Since retiring as a player in 2000 he has held a number of youth development and assistant coaching positions with Leeds United, Grimsby Town, Cardiff City, Sheffield Wednesday, Norwich City and Northampton Town. He returned to Grimsby in 2017 as assistant manager and had a spell as interim manager, before briefly managing of Truro City. He was appointed as the new manager of Bury in August 2019 shortly before the club was expelled from the English Football League.

==Playing career==
Wilkinson started his career with Grimsby Town before moving to Everton in March 1985. He attracted the attention of Everton when scoring a last minute winner for Grimsby against Everton in a League Cup tie in November 1984. Wilkinson's first goal for Everton was the winning goal in a Merseyside derby in May 1985; Everton had already secured the title by this point.
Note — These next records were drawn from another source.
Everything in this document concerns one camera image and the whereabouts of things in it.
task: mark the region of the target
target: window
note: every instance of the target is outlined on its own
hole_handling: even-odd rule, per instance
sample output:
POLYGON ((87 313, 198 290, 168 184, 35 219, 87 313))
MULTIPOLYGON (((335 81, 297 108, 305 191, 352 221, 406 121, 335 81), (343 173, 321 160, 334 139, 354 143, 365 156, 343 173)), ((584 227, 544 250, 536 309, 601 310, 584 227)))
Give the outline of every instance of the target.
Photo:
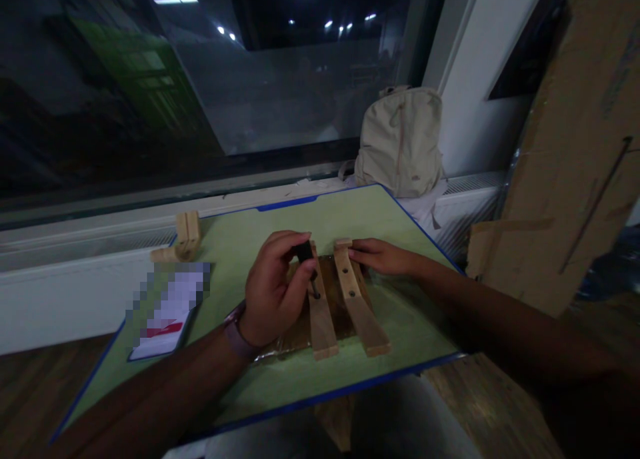
POLYGON ((6 229, 15 211, 354 159, 378 92, 420 84, 442 0, 4 3, 6 229))

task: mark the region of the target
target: person's right hand
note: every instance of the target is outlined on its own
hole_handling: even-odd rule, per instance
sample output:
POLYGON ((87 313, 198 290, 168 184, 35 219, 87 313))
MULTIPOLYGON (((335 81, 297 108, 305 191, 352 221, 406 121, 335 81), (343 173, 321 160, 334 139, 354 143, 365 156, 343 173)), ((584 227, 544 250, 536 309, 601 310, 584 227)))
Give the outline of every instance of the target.
POLYGON ((412 274, 420 263, 420 254, 379 239, 355 239, 349 257, 380 274, 412 274))

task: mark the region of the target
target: blue border
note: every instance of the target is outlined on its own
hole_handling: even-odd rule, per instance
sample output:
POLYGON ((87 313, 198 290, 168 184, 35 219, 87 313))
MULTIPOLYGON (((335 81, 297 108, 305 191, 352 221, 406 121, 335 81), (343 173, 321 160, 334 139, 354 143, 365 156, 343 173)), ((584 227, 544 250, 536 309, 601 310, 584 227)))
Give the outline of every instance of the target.
POLYGON ((62 422, 60 422, 60 425, 58 426, 58 429, 55 430, 55 432, 53 433, 51 439, 49 439, 49 445, 51 445, 53 443, 53 441, 58 439, 58 436, 60 435, 60 433, 62 433, 62 429, 65 427, 67 421, 71 417, 75 407, 78 405, 78 402, 80 402, 80 399, 85 394, 85 391, 89 387, 89 384, 93 380, 93 377, 98 372, 98 369, 100 369, 100 366, 102 366, 102 362, 104 361, 105 357, 107 357, 107 354, 111 350, 111 347, 113 346, 113 343, 115 342, 117 337, 120 335, 120 332, 122 331, 122 328, 124 326, 125 326, 125 321, 123 320, 122 323, 120 324, 120 327, 118 328, 118 331, 116 331, 113 334, 113 336, 111 337, 111 339, 109 340, 109 344, 107 344, 107 347, 102 352, 102 355, 100 356, 100 359, 98 359, 98 362, 96 363, 96 365, 94 366, 93 370, 91 371, 91 374, 89 375, 89 377, 87 378, 85 383, 82 385, 82 389, 80 389, 80 392, 78 392, 78 394, 76 395, 75 399, 71 403, 71 407, 69 407, 69 410, 67 411, 64 419, 62 419, 62 422))
MULTIPOLYGON (((362 188, 366 188, 366 187, 380 187, 380 188, 382 188, 383 191, 385 191, 391 197, 391 199, 394 200, 394 202, 398 205, 398 207, 409 217, 409 219, 411 219, 413 224, 415 224, 416 227, 420 231, 422 231, 422 233, 427 238, 429 238, 429 240, 438 249, 438 251, 440 251, 440 253, 445 258, 447 258, 447 260, 455 268, 455 270, 457 270, 463 276, 466 276, 466 274, 451 260, 451 258, 449 256, 447 256, 447 253, 444 252, 440 248, 440 246, 438 246, 438 244, 431 238, 431 236, 429 236, 427 234, 427 232, 424 229, 422 229, 422 227, 417 223, 417 221, 400 205, 400 203, 398 203, 397 199, 395 197, 393 197, 393 195, 384 186, 379 185, 379 184, 367 185, 367 186, 362 186, 362 187, 359 187, 359 188, 343 189, 341 191, 332 191, 330 193, 322 193, 322 194, 318 194, 318 195, 314 195, 314 196, 306 196, 306 197, 302 197, 302 198, 298 198, 298 199, 292 199, 290 201, 281 201, 280 203, 273 203, 273 204, 270 204, 270 205, 263 205, 263 206, 245 208, 245 209, 238 209, 237 211, 229 211, 228 213, 221 213, 221 214, 218 214, 218 215, 205 216, 205 217, 203 217, 201 219, 207 219, 207 218, 217 217, 217 216, 225 216, 225 215, 229 215, 229 214, 240 213, 242 211, 249 211, 251 209, 257 209, 258 211, 263 213, 265 211, 272 211, 274 209, 280 209, 280 208, 285 208, 285 207, 290 207, 290 206, 297 206, 297 205, 300 205, 300 204, 312 203, 312 202, 316 201, 320 196, 326 196, 326 195, 338 194, 338 193, 346 193, 347 191, 353 191, 354 189, 362 189, 362 188)), ((173 242, 175 241, 176 236, 177 235, 174 234, 173 239, 171 240, 171 244, 173 244, 173 242)), ((69 408, 69 411, 67 412, 67 415, 64 417, 64 419, 62 419, 62 422, 58 426, 58 429, 56 429, 56 431, 53 433, 53 436, 51 437, 51 439, 49 441, 49 444, 52 444, 53 441, 55 441, 58 438, 60 433, 62 433, 62 429, 66 425, 67 421, 69 420, 69 417, 71 417, 71 414, 73 413, 74 409, 78 405, 78 402, 80 401, 80 399, 84 395, 85 391, 89 387, 89 384, 93 380, 93 377, 96 375, 96 373, 100 369, 100 366, 102 365, 102 362, 104 361, 105 357, 107 356, 107 354, 111 350, 111 347, 113 346, 113 343, 115 342, 117 337, 120 335, 120 332, 122 331, 122 328, 124 327, 124 325, 125 325, 125 321, 123 321, 122 324, 120 324, 120 327, 118 328, 118 331, 113 335, 113 337, 109 341, 109 344, 107 345, 106 349, 104 350, 104 352, 100 356, 100 359, 98 360, 97 364, 95 365, 95 367, 91 371, 91 374, 89 375, 88 379, 85 381, 84 385, 82 386, 82 389, 80 389, 80 392, 78 393, 78 395, 73 400, 73 403, 71 404, 71 407, 69 408)), ((311 398, 302 399, 300 401, 293 402, 293 403, 288 404, 286 406, 282 406, 282 407, 279 407, 279 408, 276 408, 276 409, 271 409, 271 410, 268 410, 268 411, 265 411, 265 412, 261 412, 260 414, 254 414, 253 416, 238 420, 236 422, 230 422, 228 424, 225 424, 224 426, 220 426, 218 428, 213 428, 213 429, 208 430, 206 432, 198 433, 198 434, 196 434, 194 436, 186 437, 184 440, 180 441, 180 444, 186 444, 188 442, 193 442, 193 441, 198 440, 198 439, 211 437, 211 436, 214 436, 214 435, 219 434, 221 432, 226 432, 226 431, 230 431, 230 430, 233 430, 233 429, 237 429, 239 427, 247 426, 247 425, 252 424, 254 422, 258 422, 258 421, 261 421, 261 420, 264 420, 264 419, 275 417, 275 416, 278 416, 280 414, 284 414, 284 413, 287 413, 287 412, 292 412, 292 411, 295 411, 295 410, 298 410, 298 409, 302 409, 302 408, 305 408, 305 407, 308 407, 308 406, 312 406, 314 404, 318 404, 320 402, 324 402, 324 401, 327 401, 327 400, 330 400, 330 399, 338 398, 338 397, 344 396, 346 394, 352 394, 354 392, 358 392, 358 391, 361 391, 363 389, 366 389, 366 388, 369 388, 369 387, 372 387, 372 386, 376 386, 376 385, 382 384, 384 382, 388 382, 390 380, 399 378, 401 376, 405 376, 407 374, 412 374, 414 372, 419 372, 421 370, 432 368, 432 367, 435 367, 435 366, 440 366, 442 364, 446 364, 448 362, 451 362, 451 361, 454 361, 454 360, 458 360, 458 359, 461 359, 461 358, 466 357, 466 356, 467 356, 466 352, 462 352, 462 351, 454 352, 453 354, 450 354, 448 356, 442 356, 441 358, 436 358, 436 359, 433 359, 433 360, 430 360, 430 361, 427 361, 427 362, 422 362, 421 364, 416 364, 415 366, 410 366, 408 368, 404 368, 404 369, 400 369, 400 370, 397 370, 397 371, 393 371, 393 372, 390 372, 388 374, 383 374, 382 376, 376 376, 374 378, 370 378, 370 379, 364 380, 362 382, 358 382, 356 384, 352 384, 350 386, 346 386, 346 387, 343 387, 343 388, 340 388, 340 389, 336 389, 336 390, 333 390, 333 391, 330 391, 330 392, 325 392, 323 394, 319 394, 319 395, 311 397, 311 398)))

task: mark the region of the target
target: beige backpack
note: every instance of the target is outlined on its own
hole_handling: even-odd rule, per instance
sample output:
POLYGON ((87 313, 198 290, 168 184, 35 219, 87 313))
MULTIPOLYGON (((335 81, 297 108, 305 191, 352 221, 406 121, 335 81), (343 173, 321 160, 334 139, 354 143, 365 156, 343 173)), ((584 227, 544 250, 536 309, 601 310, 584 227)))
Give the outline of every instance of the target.
POLYGON ((359 186, 379 183, 396 197, 429 192, 444 175, 438 150, 442 100, 430 88, 387 88, 365 113, 355 161, 359 186))

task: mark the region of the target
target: wristwatch
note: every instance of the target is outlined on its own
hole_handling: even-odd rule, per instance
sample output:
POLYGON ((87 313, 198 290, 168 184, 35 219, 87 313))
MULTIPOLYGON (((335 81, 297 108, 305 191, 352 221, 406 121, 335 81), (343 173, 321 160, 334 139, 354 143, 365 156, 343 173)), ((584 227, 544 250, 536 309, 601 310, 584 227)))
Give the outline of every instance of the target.
POLYGON ((229 339, 231 349, 241 358, 255 360, 262 348, 252 346, 240 334, 238 322, 247 308, 247 301, 242 300, 225 318, 225 336, 229 339))
At this time he won caps for the England under-21 team. During the 1986–87 season he made 32 appearances and scored 12 goals across all competitions, as Everton won the Football League First Division championship. He also scored a hat-trick in a 5–1 League Cup second round second leg victory over Newport County in October 1986. Wilkinson left Everton in March 1987 shortly before they secured the First Division title but he had already made enough league appearances (22) for a medal.
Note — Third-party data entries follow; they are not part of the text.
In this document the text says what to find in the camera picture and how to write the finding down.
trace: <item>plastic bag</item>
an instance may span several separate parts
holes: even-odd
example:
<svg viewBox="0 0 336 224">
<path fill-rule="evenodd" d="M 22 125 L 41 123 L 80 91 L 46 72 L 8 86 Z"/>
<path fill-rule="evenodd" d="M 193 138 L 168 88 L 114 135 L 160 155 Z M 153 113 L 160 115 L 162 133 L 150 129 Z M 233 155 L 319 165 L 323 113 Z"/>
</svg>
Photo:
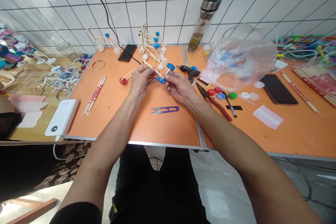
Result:
<svg viewBox="0 0 336 224">
<path fill-rule="evenodd" d="M 222 38 L 212 48 L 202 77 L 230 92 L 260 81 L 278 54 L 275 44 L 265 40 Z"/>
</svg>

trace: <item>red-handled pliers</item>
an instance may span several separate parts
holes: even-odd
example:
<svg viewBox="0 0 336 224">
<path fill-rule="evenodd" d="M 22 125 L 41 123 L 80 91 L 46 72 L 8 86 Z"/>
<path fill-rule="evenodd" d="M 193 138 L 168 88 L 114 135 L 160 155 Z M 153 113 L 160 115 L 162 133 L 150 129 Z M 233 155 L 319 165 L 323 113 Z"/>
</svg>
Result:
<svg viewBox="0 0 336 224">
<path fill-rule="evenodd" d="M 215 98 L 211 98 L 207 91 L 200 84 L 196 83 L 196 85 L 198 87 L 198 90 L 201 92 L 204 100 L 209 103 L 210 106 L 211 103 L 215 105 L 221 111 L 226 120 L 232 121 L 231 116 L 229 116 L 228 112 L 218 102 L 216 102 Z"/>
</svg>

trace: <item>tiled floor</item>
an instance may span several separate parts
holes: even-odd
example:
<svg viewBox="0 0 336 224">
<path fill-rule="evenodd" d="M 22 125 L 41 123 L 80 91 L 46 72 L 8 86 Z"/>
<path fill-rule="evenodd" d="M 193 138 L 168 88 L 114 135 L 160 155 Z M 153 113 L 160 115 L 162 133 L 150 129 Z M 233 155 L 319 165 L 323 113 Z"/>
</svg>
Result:
<svg viewBox="0 0 336 224">
<path fill-rule="evenodd" d="M 165 148 L 146 146 L 149 157 L 164 160 Z M 207 219 L 212 224 L 219 223 L 256 223 L 251 202 L 248 198 L 242 180 L 218 152 L 190 151 L 190 158 Z M 274 158 L 292 179 L 303 197 L 310 197 L 308 203 L 319 214 L 324 223 L 335 223 L 336 220 L 336 163 L 311 161 L 303 159 Z M 151 159 L 154 169 L 161 168 L 161 161 Z M 119 162 L 112 169 L 108 181 L 105 198 L 103 223 L 109 223 L 108 212 L 111 208 L 111 198 L 116 188 L 116 177 Z M 40 190 L 25 198 L 47 201 L 53 197 L 61 201 L 71 182 Z M 33 224 L 48 223 L 55 214 L 58 205 L 48 213 L 33 221 Z M 27 212 L 28 209 L 8 204 L 0 215 L 0 224 L 7 223 L 16 216 Z"/>
</svg>

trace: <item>orange table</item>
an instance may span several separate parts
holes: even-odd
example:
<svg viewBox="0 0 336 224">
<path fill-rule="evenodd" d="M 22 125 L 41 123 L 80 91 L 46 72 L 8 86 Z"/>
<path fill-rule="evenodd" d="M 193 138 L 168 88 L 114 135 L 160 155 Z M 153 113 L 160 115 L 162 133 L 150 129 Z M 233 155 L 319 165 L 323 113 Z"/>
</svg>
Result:
<svg viewBox="0 0 336 224">
<path fill-rule="evenodd" d="M 66 136 L 67 138 L 95 140 L 124 101 L 132 79 L 128 80 L 127 85 L 122 86 L 119 83 L 119 78 L 137 68 L 139 64 L 136 61 L 130 63 L 119 62 L 117 61 L 118 57 L 113 53 L 112 48 L 106 48 L 104 52 L 97 52 L 92 62 L 100 59 L 104 60 L 105 68 L 100 71 L 93 71 L 89 66 L 83 74 L 81 81 L 70 97 L 70 99 L 78 99 L 80 105 Z M 141 59 L 138 50 L 134 57 Z M 201 48 L 195 54 L 186 53 L 186 57 L 189 66 L 195 65 L 200 71 L 205 69 L 205 59 Z M 174 65 L 186 64 L 183 59 L 182 47 L 167 47 L 166 58 L 168 62 Z M 147 62 L 157 69 L 158 64 L 152 58 Z M 296 106 L 275 105 L 263 89 L 249 86 L 239 90 L 239 93 L 243 91 L 255 92 L 260 96 L 260 99 L 254 101 L 255 106 L 240 98 L 232 100 L 232 105 L 243 107 L 243 111 L 236 111 L 238 118 L 234 118 L 232 123 L 248 134 L 270 155 L 320 160 L 335 159 L 336 134 L 333 129 L 333 122 L 336 120 L 336 109 L 297 77 L 289 67 L 285 68 L 283 72 L 317 107 L 322 116 L 314 113 L 283 77 L 279 76 L 299 104 Z M 104 75 L 107 77 L 106 82 L 91 113 L 82 115 L 99 80 Z M 225 100 L 219 101 L 219 103 L 223 107 L 227 105 Z M 152 112 L 150 109 L 153 107 L 176 105 L 180 107 L 179 112 L 150 114 Z M 267 127 L 252 114 L 261 105 L 265 105 L 284 118 L 277 130 Z M 193 116 L 182 105 L 177 104 L 160 83 L 155 83 L 149 87 L 147 97 L 142 103 L 133 124 L 129 140 L 133 144 L 214 149 L 207 134 L 204 133 L 203 137 L 201 128 L 197 128 Z"/>
</svg>

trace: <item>green bottle cap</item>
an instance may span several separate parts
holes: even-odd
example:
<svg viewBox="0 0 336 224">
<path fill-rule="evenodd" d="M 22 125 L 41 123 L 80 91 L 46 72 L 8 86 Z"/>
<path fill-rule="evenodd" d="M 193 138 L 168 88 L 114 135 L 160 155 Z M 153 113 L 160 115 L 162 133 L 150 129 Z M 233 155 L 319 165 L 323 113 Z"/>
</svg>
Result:
<svg viewBox="0 0 336 224">
<path fill-rule="evenodd" d="M 238 97 L 238 95 L 235 93 L 235 92 L 232 92 L 232 93 L 229 93 L 228 97 L 231 99 L 231 100 L 234 100 Z"/>
</svg>
After his spell at Nottingham Forest from March 1987 to June 1988 he went on to play over 150 league games for Watford between 1988 and 1991.

Wilkinson played more than 200 times for Middlesbrough between 1991 and 1996, his most successful season being his first season, in which he scored 24 goals. In the final minutes of the last league game of the season at Wolverhampton Wanderers, he scored a last minute winner to secure Middlesbrough's automatic promotion to the new FA Premier League. He was also the scorer of the club's first Premier League goal, with a 63rd minute consolation strike in a 2–1 defeat at Coventry City on the opening day of the season.
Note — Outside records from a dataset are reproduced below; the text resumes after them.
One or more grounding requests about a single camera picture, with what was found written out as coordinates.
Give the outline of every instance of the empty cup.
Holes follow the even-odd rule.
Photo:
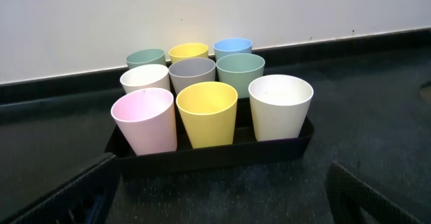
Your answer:
[[[159,64],[166,66],[164,51],[162,49],[145,49],[127,56],[126,63],[129,69],[142,65]]]
[[[251,82],[248,91],[258,141],[299,136],[313,95],[309,83],[288,75],[268,75]]]
[[[204,58],[185,59],[171,65],[169,75],[176,94],[179,94],[192,84],[215,81],[216,63]]]
[[[203,82],[183,89],[176,105],[193,148],[232,144],[236,90],[225,83]]]
[[[217,72],[221,82],[234,87],[239,98],[248,98],[248,85],[263,75],[265,59],[249,53],[224,56],[217,61]]]
[[[253,43],[245,38],[229,38],[214,44],[215,59],[236,53],[251,53]]]
[[[172,63],[194,57],[208,58],[208,46],[202,43],[186,43],[169,50]]]
[[[176,150],[174,96],[148,88],[121,97],[110,111],[136,155]]]
[[[168,72],[168,68],[163,65],[139,66],[123,73],[120,82],[126,94],[149,87],[170,90]]]

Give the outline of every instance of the countertop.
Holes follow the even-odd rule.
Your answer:
[[[431,206],[431,104],[420,95],[431,48],[265,70],[272,73],[314,88],[315,134],[302,159],[121,180],[106,222],[332,223],[324,181],[333,160]],[[122,93],[0,107],[0,196],[103,153]]]

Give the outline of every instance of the light blue cup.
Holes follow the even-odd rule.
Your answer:
[[[216,63],[220,82],[236,89],[238,98],[248,98],[248,85],[263,76],[265,59],[250,53],[224,56]]]
[[[129,69],[148,64],[166,66],[166,59],[164,58],[164,51],[162,49],[145,49],[127,56],[126,63]]]
[[[215,59],[236,53],[251,53],[253,43],[245,38],[229,38],[214,44]]]

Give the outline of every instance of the yellow cup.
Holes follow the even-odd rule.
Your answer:
[[[176,97],[176,105],[193,148],[232,144],[236,90],[220,82],[190,85]]]
[[[194,57],[208,58],[208,46],[202,43],[186,43],[169,50],[172,63]]]

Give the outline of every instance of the cup rim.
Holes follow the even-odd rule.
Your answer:
[[[160,111],[160,113],[159,114],[157,114],[157,115],[155,115],[155,116],[152,116],[152,117],[149,117],[149,118],[144,118],[144,119],[140,119],[140,120],[122,120],[122,119],[120,119],[120,118],[117,118],[115,115],[114,115],[114,113],[112,112],[113,110],[114,110],[114,107],[122,100],[122,99],[124,99],[124,98],[126,98],[126,97],[130,97],[131,95],[133,95],[133,94],[137,94],[137,93],[139,93],[139,92],[142,92],[142,91],[144,91],[144,90],[155,90],[155,91],[157,91],[157,90],[162,90],[162,91],[166,91],[166,92],[168,92],[169,93],[169,95],[170,95],[170,103],[168,104],[168,107],[166,107],[166,109],[163,109],[162,111]],[[170,108],[170,106],[172,105],[174,103],[174,96],[172,95],[172,92],[170,92],[170,91],[168,91],[167,89],[163,89],[163,88],[158,88],[158,87],[150,87],[150,88],[146,88],[146,89],[138,89],[138,90],[136,90],[136,91],[133,91],[133,92],[131,92],[131,93],[129,93],[129,94],[125,94],[125,95],[123,95],[123,96],[121,96],[121,98],[119,98],[113,105],[112,105],[112,107],[111,107],[111,109],[110,109],[110,115],[115,119],[115,120],[118,120],[118,121],[120,121],[120,122],[126,122],[126,123],[136,123],[136,122],[143,122],[144,120],[150,120],[150,119],[153,119],[153,118],[155,118],[155,117],[157,117],[157,116],[159,116],[159,115],[161,115],[161,114],[163,114],[163,113],[165,113],[169,108]]]
[[[193,54],[193,55],[190,55],[190,56],[184,56],[184,57],[181,57],[181,56],[175,56],[174,54],[172,54],[172,53],[171,53],[171,52],[172,52],[172,50],[174,50],[174,49],[177,49],[177,48],[179,48],[179,47],[181,47],[181,46],[188,46],[188,45],[204,45],[204,46],[206,47],[206,49],[205,49],[205,50],[203,50],[203,51],[202,51],[202,52],[200,52],[200,53]],[[207,51],[208,51],[208,49],[209,49],[208,45],[206,45],[206,44],[204,44],[204,43],[200,43],[200,42],[189,42],[189,43],[184,43],[184,44],[179,44],[179,45],[174,46],[173,48],[171,48],[171,49],[169,50],[168,54],[169,54],[169,56],[170,56],[170,57],[176,57],[176,58],[179,58],[179,59],[185,59],[185,58],[189,58],[189,57],[195,57],[195,56],[200,55],[200,54],[202,54],[202,53],[204,53],[204,52],[207,52]]]
[[[156,79],[155,81],[151,81],[151,82],[149,82],[149,83],[146,83],[146,84],[144,84],[144,85],[149,85],[149,84],[155,83],[155,82],[157,82],[157,81],[159,81],[159,80],[163,79],[165,76],[167,76],[167,74],[168,74],[168,72],[169,72],[168,67],[167,67],[167,66],[164,66],[164,65],[159,65],[159,64],[141,65],[141,66],[138,66],[138,67],[135,67],[135,68],[132,68],[132,69],[129,69],[129,70],[125,71],[125,72],[121,75],[121,77],[120,77],[120,83],[121,83],[122,85],[125,85],[125,86],[128,86],[128,87],[144,86],[144,85],[142,85],[142,84],[139,84],[139,85],[131,85],[131,84],[123,83],[123,77],[125,77],[125,75],[130,74],[130,72],[131,72],[131,71],[137,71],[137,70],[140,70],[140,69],[142,69],[142,67],[163,67],[163,68],[165,68],[165,69],[166,69],[166,72],[165,72],[165,74],[163,75],[163,77],[161,77],[161,78],[159,78],[159,79]]]
[[[216,44],[219,43],[219,42],[224,42],[224,41],[228,41],[228,40],[237,40],[237,39],[246,40],[246,41],[250,42],[250,45],[246,46],[244,48],[239,48],[239,49],[235,49],[235,50],[222,50],[222,49],[218,49],[216,47]],[[244,49],[249,48],[251,46],[253,46],[253,42],[250,39],[247,39],[247,38],[226,38],[226,39],[223,39],[223,40],[220,40],[220,41],[214,43],[213,48],[216,49],[216,50],[218,50],[218,51],[220,51],[220,52],[234,52],[234,51],[237,51],[237,50],[244,50]]]
[[[311,88],[311,94],[310,94],[310,96],[309,96],[306,100],[303,100],[303,101],[301,101],[301,102],[299,102],[299,103],[296,103],[296,104],[274,104],[274,103],[268,102],[268,101],[266,101],[266,100],[262,100],[261,98],[258,98],[258,97],[256,97],[255,95],[253,95],[253,94],[251,93],[250,88],[251,88],[251,85],[252,85],[255,81],[257,81],[257,80],[259,80],[259,79],[262,79],[262,78],[264,78],[264,77],[271,77],[271,76],[276,76],[276,75],[266,75],[266,76],[258,77],[257,79],[255,79],[255,80],[251,81],[251,83],[248,85],[248,93],[250,94],[250,96],[251,96],[251,97],[253,97],[253,98],[254,98],[254,99],[256,99],[256,100],[259,100],[260,102],[263,102],[263,103],[265,103],[265,104],[269,104],[269,105],[271,105],[271,106],[298,106],[298,105],[301,105],[301,104],[303,104],[303,103],[305,103],[305,102],[309,101],[309,100],[313,97],[313,95],[314,95],[314,89],[312,88],[312,86],[311,86],[311,84],[310,84],[309,82],[307,82],[307,81],[305,81],[305,80],[303,80],[303,79],[301,79],[301,78],[295,77],[295,76],[291,76],[291,75],[280,75],[280,74],[278,74],[277,76],[290,77],[290,78],[294,78],[294,79],[296,79],[296,80],[299,80],[299,81],[303,81],[303,82],[305,82],[305,84],[307,84],[307,86],[309,86],[309,88]]]
[[[183,63],[184,64],[184,62],[187,62],[187,61],[202,60],[202,59],[204,59],[205,61],[211,61],[213,63],[213,67],[209,71],[207,71],[207,72],[201,73],[199,75],[194,75],[194,76],[180,76],[180,75],[176,75],[176,74],[173,74],[173,73],[170,72],[170,69],[172,67],[179,67],[179,66],[174,66],[174,65],[178,65],[179,63]],[[191,59],[184,59],[184,60],[181,60],[179,62],[176,62],[176,63],[172,64],[169,67],[168,71],[169,71],[169,74],[172,75],[172,76],[175,76],[175,77],[178,77],[178,78],[183,78],[183,79],[188,79],[188,78],[193,78],[193,77],[199,77],[199,76],[202,76],[202,75],[206,75],[207,73],[212,72],[215,68],[216,68],[216,63],[213,60],[211,60],[211,59],[207,59],[207,58],[191,58]]]
[[[218,65],[218,62],[219,62],[220,60],[222,60],[222,59],[226,58],[226,57],[233,57],[233,56],[235,56],[235,55],[243,55],[243,54],[244,54],[244,55],[252,55],[252,57],[259,57],[259,58],[261,58],[261,59],[263,60],[263,64],[262,64],[260,67],[256,68],[256,69],[249,70],[249,71],[242,71],[242,72],[233,72],[233,71],[228,71],[228,70],[225,70],[225,69],[220,68],[220,67],[219,67],[219,65]],[[259,69],[263,68],[263,67],[265,66],[265,64],[266,64],[266,62],[265,62],[265,59],[264,59],[263,57],[261,57],[261,56],[259,56],[259,55],[251,54],[251,53],[234,53],[234,54],[229,54],[229,55],[226,55],[226,56],[224,56],[224,57],[219,58],[219,59],[217,60],[217,62],[215,63],[215,65],[217,66],[217,69],[219,69],[219,70],[221,70],[221,71],[223,71],[223,72],[227,72],[227,73],[250,73],[250,72],[254,72],[254,71],[257,71],[257,70],[259,70]]]
[[[193,112],[189,112],[188,110],[183,109],[178,104],[178,98],[180,97],[181,93],[184,92],[184,90],[186,90],[189,87],[193,87],[195,85],[200,85],[200,84],[204,84],[204,83],[217,83],[217,84],[227,85],[229,88],[233,89],[234,92],[235,92],[235,94],[236,94],[236,98],[235,98],[234,102],[231,105],[229,105],[228,107],[226,107],[224,110],[220,110],[220,111],[212,112],[212,113],[193,113]],[[225,111],[231,109],[231,107],[233,107],[233,105],[235,105],[237,103],[237,101],[238,101],[238,92],[236,91],[236,89],[234,87],[232,87],[231,85],[228,85],[227,83],[217,82],[217,81],[201,82],[201,83],[195,83],[195,84],[192,84],[190,86],[187,86],[186,88],[184,88],[183,90],[181,90],[181,92],[176,96],[176,99],[175,99],[176,106],[178,107],[179,110],[182,110],[183,112],[186,112],[187,114],[192,114],[192,115],[195,115],[195,116],[211,116],[211,115],[214,115],[214,114],[219,114],[221,112],[225,112]]]
[[[127,60],[127,58],[128,58],[128,57],[130,57],[131,55],[133,55],[133,54],[135,54],[135,53],[138,53],[138,52],[147,51],[147,50],[158,50],[158,51],[162,51],[162,55],[160,55],[159,57],[156,57],[155,59],[152,59],[152,60],[147,60],[147,61],[142,61],[142,62],[137,62],[137,63],[135,63],[135,62],[130,62],[130,61],[128,61],[128,60]],[[162,49],[159,49],[159,48],[147,48],[147,49],[139,50],[139,51],[137,51],[137,52],[133,52],[133,53],[129,54],[129,55],[125,58],[125,61],[126,61],[126,63],[139,64],[139,63],[148,63],[148,62],[151,62],[151,61],[154,61],[154,60],[160,59],[161,57],[164,57],[164,51],[163,51]]]
Middlesbrough spent just one season in the top tier, and by the time they won promotion again two years later, Wilkinson was no longer a regular player.

In 1997, partnering former Middlesbrough teammate John Hendrie in attack, Wilkinson helped Barnsley reach the Premier League, scoring one of the goals in the game against Bradford City at Oakwell that sealed their automatic promotion. He played four Premier League games at the start of the following season before joining Millwall in September 1997, scoring on his debut against former club Grimsby Town. He then finished his career at Northampton Town.

==Coaching career==
After retiring from playing he moved into coaching by taking over as the youth team manager at Leeds United before moving on to become reserve team manager at Grimsby Town and then Cardiff City in October 2003, where he was brought in by manager Lennie Lawrence. In 2012 he moved onto Sheffield Wednesday. He took a position as a coach at the Norwich City academy in October 2014. In 2016 he was appointed assistant manager at Northampton Town under Robert Page.

In April 2017 Wilkinson was appointed assistant manager at Grimsby alongside incoming manager Russell Slade. After Slade was sacked in February 2018, Wilkinson was appointed caretaker manager. Wilkinson lost all three of his games in charge of Grimsby and reverted to his role as assistant manager following the appointment of Michael Jolley as Slade's replacement. On 11 May 2018, it was confirmed that Wilkinson had left Grimsby Town.

On 27 March 2019, he was appointed as the caretaker manager of National League South side Truro City until the end of the season. Truro were relegated from the National League South, but Wilkinson stayed on, signing a full-time two-year contract at the White Tigers on 17 June 2019.

On 2 July 2019, he was appointed as the permanent manager of EFL League One side Bury. Bury's first six matches of the 2019–20 campaign were suspended after the English Football League concluded that the club had not provided sufficient proof of the necessary finances. On 27 August 2019, Bury were expelled from the Football League after a takeover bid for the club collapsed; Wilkinson, therefore, did not get to manage the club in a competitive fixture and was only able to lead the team in pre-season friendlies.